The geography and topography in my setting is a bit unique for the historical era. There's 2 seas (northern that's icelocked for most of the year and a warmer, southern ice-free), many large lakes (2 are over 500 long x 250 km wide) dominating  the central plane, 5 small (albeit one is 800x200 km) & distinct plateaus,  high mountains along the entire east & west with massive icefields at their highest extents, and many large rivers with either lake or melting glacial sources. My thinking is that makes Humans with a lower state of tech, are much more impacted by the environments of the land. So my cultures are a bit more diverse and numerous than standard Mythras ones. These are the cultures I have so far: 
Nomads
Alpine/Highlander
Plateau
Coastal (sea)
Lakeside
Riverside

Despite there not being near as much variation in hunting weapons, there's still a few. Here's what I have so far:
Knife (stone & bone)
Stone Adze (hardwood handle fitted with a stone celt)
Spears (both stone & bone tipped)
Harpoon (both stone & bone tipped)
Atlatl (spear thrower)
Club
Bow & Stone-tipped arrows
Bolas
Sedge Net

Where I struggle is with filling out a weapons kit with the sort of variety that a typical Mythras kit has; just don't have enough diversity of weapons for that. Meanwhile, with cultures being much more environ/site specific, most wouldn't have every weapon in that list. So I'm thinking that my setting's kits would include both weapon and non-damaging tools. That way a kit could still provide a decent number of items. The other daily items in a kit could be things like sheaths, fishing nets, bowls, packs, wood-slitted snow goggles, spirit talismans, etc. Being new to Mythras and having had minimal time GMing it, I'm wondering if such an approach might negatively impact Economics and equipment?

I'm also not sure of the damage values for my weapons. My bow is the original, prehistoric deal and certainly not the ingenious composite bow of the Mongols or the sophisticated recurve of the Persians - an arrow hurled from an atlatl might even be more damaging? The same would be true of the celt-fitted adze compared to a battlaxe (heck even a hatchet for that matter) and my spears probably shouldn't do anywhere near the damage of a Longspear. And with quality woods being limited in my setting, my club would no doubt not as damaging as the Mythras club and great club. So while I'm thinking their size would be the same, I'm not at all sure of the damage values?

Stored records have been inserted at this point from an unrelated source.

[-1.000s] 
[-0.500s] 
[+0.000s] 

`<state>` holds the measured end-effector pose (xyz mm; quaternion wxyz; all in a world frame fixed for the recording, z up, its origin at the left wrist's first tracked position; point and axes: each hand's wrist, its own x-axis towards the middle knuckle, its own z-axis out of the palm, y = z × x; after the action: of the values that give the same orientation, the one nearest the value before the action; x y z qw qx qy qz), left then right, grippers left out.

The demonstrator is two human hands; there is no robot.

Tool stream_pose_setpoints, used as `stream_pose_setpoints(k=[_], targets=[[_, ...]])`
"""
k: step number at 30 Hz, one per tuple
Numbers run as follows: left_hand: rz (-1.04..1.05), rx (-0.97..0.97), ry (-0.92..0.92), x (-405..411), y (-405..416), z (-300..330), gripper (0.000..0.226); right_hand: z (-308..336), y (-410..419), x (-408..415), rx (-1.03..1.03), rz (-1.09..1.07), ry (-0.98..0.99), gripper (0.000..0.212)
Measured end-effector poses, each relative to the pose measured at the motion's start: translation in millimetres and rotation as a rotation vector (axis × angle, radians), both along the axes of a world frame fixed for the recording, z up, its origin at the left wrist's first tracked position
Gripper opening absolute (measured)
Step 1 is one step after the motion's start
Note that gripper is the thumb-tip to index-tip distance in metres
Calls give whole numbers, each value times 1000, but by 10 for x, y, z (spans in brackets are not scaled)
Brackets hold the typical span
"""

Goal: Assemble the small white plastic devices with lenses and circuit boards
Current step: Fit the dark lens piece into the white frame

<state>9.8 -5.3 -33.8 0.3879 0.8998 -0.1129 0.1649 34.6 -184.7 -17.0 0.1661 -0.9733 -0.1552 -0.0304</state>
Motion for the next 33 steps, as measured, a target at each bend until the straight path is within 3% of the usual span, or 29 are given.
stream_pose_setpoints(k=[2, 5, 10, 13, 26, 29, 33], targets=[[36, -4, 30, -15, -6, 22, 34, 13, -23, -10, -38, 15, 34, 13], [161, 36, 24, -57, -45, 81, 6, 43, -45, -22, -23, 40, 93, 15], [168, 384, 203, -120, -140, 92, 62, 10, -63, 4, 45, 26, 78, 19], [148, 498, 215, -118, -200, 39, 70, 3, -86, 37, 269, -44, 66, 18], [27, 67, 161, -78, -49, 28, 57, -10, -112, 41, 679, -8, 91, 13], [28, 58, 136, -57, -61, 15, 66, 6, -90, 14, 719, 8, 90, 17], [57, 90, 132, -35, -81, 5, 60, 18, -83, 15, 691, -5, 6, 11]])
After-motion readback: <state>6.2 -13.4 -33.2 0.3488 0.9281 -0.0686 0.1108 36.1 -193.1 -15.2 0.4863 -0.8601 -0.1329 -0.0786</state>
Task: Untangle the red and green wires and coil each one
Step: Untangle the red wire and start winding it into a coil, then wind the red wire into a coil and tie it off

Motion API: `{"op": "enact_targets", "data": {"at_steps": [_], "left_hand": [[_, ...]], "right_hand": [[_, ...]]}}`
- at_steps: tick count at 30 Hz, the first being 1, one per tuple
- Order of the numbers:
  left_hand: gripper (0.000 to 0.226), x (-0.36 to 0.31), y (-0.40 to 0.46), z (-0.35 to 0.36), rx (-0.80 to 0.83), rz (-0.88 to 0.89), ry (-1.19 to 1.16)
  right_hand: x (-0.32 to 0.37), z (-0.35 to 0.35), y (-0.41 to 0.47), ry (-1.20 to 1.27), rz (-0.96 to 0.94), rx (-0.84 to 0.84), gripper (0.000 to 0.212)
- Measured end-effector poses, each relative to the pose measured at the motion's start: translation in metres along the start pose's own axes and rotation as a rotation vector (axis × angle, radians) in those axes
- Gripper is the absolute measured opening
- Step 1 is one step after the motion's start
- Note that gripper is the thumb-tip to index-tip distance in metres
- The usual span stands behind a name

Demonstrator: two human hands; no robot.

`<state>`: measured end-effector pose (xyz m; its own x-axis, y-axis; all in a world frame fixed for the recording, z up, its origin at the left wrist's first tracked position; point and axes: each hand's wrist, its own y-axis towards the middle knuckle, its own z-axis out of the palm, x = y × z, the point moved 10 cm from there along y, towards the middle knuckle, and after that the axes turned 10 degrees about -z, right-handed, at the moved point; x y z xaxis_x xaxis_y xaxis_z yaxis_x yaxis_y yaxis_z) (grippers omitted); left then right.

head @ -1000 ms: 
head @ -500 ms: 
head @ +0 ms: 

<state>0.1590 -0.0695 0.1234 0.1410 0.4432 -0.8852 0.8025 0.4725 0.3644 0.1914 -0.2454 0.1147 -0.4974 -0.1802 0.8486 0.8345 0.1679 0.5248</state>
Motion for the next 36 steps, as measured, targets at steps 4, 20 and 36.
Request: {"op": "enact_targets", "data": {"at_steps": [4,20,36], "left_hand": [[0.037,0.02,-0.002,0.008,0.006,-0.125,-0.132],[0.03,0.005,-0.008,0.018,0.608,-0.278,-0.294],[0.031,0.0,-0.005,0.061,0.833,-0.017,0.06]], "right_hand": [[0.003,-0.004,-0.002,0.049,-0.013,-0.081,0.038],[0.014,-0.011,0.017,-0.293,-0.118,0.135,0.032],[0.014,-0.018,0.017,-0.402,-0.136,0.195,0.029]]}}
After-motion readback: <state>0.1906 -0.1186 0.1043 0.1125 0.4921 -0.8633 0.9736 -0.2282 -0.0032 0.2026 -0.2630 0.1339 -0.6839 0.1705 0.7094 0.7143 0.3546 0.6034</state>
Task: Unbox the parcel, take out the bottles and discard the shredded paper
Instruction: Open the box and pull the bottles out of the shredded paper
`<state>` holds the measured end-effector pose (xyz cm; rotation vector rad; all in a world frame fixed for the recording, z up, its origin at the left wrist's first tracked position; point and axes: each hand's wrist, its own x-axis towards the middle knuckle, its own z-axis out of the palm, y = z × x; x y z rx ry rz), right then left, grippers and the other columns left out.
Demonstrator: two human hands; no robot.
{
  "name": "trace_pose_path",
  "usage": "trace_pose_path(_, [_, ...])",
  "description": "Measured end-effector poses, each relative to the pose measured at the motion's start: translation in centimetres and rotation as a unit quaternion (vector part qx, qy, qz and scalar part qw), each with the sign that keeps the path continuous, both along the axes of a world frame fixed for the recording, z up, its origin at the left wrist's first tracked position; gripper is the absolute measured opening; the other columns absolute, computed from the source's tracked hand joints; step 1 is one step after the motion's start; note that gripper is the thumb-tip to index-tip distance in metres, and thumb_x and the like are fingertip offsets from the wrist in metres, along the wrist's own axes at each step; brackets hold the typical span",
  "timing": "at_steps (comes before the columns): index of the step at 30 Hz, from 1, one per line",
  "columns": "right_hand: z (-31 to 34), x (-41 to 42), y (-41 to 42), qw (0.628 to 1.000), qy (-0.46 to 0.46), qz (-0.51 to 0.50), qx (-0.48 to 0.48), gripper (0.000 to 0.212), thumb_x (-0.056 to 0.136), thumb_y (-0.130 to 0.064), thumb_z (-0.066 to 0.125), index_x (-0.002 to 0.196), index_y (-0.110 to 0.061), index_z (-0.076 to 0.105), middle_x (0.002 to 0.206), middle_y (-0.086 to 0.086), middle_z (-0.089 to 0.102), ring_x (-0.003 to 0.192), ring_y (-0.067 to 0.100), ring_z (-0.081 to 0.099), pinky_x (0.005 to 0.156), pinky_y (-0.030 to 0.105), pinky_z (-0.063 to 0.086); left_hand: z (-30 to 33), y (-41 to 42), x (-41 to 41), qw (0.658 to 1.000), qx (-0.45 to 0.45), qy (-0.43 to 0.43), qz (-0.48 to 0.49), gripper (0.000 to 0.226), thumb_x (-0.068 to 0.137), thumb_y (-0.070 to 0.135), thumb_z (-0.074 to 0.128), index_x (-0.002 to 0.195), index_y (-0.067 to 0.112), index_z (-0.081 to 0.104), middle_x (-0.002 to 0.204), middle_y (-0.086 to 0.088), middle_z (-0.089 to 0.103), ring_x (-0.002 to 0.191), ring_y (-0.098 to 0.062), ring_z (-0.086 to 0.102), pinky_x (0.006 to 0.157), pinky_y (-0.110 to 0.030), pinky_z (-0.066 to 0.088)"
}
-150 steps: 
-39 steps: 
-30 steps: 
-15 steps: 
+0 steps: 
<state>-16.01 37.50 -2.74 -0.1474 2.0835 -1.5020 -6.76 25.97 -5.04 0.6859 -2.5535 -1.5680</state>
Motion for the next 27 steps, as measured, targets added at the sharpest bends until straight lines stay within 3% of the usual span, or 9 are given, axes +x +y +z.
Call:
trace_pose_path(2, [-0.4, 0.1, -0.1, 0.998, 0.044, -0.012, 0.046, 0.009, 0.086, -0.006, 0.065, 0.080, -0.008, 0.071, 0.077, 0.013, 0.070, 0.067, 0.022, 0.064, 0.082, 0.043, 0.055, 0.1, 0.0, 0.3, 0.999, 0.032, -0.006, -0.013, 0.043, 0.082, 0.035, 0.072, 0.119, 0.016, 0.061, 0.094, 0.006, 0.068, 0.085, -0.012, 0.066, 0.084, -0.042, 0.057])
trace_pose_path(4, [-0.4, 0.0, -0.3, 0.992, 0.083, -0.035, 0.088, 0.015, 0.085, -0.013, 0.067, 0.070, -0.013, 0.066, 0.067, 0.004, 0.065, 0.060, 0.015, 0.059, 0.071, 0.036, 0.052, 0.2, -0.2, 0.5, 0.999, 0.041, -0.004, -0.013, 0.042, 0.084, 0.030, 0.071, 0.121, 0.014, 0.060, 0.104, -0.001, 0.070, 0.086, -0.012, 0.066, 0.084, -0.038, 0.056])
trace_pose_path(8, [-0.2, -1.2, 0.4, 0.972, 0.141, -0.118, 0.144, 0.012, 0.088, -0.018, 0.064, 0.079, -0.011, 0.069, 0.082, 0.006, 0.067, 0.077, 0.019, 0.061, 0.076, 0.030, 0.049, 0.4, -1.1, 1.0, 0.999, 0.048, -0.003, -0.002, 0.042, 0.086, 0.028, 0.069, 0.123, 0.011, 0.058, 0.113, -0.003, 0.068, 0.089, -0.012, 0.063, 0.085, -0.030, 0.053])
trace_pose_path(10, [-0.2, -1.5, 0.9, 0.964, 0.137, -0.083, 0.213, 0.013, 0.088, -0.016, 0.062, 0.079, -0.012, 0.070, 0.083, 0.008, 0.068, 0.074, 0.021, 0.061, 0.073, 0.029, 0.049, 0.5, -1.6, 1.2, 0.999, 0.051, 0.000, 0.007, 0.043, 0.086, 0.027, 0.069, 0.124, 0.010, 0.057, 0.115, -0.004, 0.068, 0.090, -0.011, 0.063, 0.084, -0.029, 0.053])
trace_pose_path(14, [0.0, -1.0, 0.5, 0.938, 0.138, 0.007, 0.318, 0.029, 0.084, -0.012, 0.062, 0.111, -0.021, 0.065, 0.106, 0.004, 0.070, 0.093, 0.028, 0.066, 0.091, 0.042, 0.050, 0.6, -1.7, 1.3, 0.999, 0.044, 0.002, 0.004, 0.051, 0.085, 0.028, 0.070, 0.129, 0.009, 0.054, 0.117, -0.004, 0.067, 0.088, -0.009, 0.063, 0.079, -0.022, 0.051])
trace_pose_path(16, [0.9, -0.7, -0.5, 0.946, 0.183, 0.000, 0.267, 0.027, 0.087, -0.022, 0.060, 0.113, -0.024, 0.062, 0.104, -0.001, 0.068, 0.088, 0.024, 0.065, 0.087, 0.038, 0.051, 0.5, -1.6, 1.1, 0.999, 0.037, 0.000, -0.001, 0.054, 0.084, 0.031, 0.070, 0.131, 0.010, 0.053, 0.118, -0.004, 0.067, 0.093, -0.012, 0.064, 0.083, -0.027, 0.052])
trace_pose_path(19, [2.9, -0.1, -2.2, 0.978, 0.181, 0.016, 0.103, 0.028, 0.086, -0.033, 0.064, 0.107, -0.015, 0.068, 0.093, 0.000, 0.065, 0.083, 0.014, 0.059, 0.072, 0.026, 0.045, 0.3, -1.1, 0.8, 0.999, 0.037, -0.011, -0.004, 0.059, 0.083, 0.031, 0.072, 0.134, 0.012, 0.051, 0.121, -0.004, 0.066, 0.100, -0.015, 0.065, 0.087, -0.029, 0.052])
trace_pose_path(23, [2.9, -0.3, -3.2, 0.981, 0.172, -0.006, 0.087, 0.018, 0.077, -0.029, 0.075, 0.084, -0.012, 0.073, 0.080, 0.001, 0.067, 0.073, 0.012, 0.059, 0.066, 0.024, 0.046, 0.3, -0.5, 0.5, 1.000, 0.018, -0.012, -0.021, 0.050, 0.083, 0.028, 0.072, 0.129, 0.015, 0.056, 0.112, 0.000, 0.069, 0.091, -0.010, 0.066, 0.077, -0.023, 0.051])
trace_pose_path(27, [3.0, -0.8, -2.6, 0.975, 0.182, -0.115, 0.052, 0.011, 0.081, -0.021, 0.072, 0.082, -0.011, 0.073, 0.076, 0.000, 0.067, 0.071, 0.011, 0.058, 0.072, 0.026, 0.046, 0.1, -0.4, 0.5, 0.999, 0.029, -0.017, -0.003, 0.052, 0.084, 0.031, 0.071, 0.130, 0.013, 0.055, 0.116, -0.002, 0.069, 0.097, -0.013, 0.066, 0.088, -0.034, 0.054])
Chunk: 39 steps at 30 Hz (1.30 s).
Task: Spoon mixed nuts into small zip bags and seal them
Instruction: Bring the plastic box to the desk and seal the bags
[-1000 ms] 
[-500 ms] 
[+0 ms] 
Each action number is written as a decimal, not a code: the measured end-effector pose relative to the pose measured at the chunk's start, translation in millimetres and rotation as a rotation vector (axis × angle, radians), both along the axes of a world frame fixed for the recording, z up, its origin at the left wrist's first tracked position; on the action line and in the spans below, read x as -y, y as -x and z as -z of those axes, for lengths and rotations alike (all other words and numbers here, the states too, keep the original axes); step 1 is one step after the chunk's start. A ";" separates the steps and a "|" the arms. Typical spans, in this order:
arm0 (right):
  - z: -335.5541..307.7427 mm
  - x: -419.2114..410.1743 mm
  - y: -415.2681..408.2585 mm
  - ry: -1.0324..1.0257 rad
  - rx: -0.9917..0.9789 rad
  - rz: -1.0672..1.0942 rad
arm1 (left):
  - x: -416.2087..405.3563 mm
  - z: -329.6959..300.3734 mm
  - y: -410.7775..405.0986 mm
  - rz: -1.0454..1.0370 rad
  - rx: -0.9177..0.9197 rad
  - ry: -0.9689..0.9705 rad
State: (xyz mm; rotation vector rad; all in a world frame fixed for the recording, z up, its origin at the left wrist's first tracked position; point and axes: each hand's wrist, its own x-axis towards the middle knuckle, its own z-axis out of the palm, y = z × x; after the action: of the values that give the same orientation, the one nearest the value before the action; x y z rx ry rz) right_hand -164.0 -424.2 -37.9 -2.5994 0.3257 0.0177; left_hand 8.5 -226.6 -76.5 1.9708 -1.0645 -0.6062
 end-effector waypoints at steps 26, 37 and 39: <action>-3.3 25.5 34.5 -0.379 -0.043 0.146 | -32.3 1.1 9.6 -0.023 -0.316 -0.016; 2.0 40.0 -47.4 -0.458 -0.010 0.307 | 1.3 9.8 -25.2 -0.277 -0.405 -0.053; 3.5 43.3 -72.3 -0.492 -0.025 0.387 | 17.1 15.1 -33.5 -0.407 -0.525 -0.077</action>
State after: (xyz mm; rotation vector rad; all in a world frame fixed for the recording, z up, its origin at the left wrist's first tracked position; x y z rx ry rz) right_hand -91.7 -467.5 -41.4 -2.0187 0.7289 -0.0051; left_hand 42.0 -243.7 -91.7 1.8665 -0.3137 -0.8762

My approach is to begin with something historical and mundane as a foundation and then eventually turn up the dials to arrive at something closer to Historical Fantasy. So later I'll create the setting background for more human conflict and probably intro Animism magic for Shamans. This is the first time I've done a setting like this with any RPG though, so I want to initially try to create something that's more historic and credible - if that makes any sense?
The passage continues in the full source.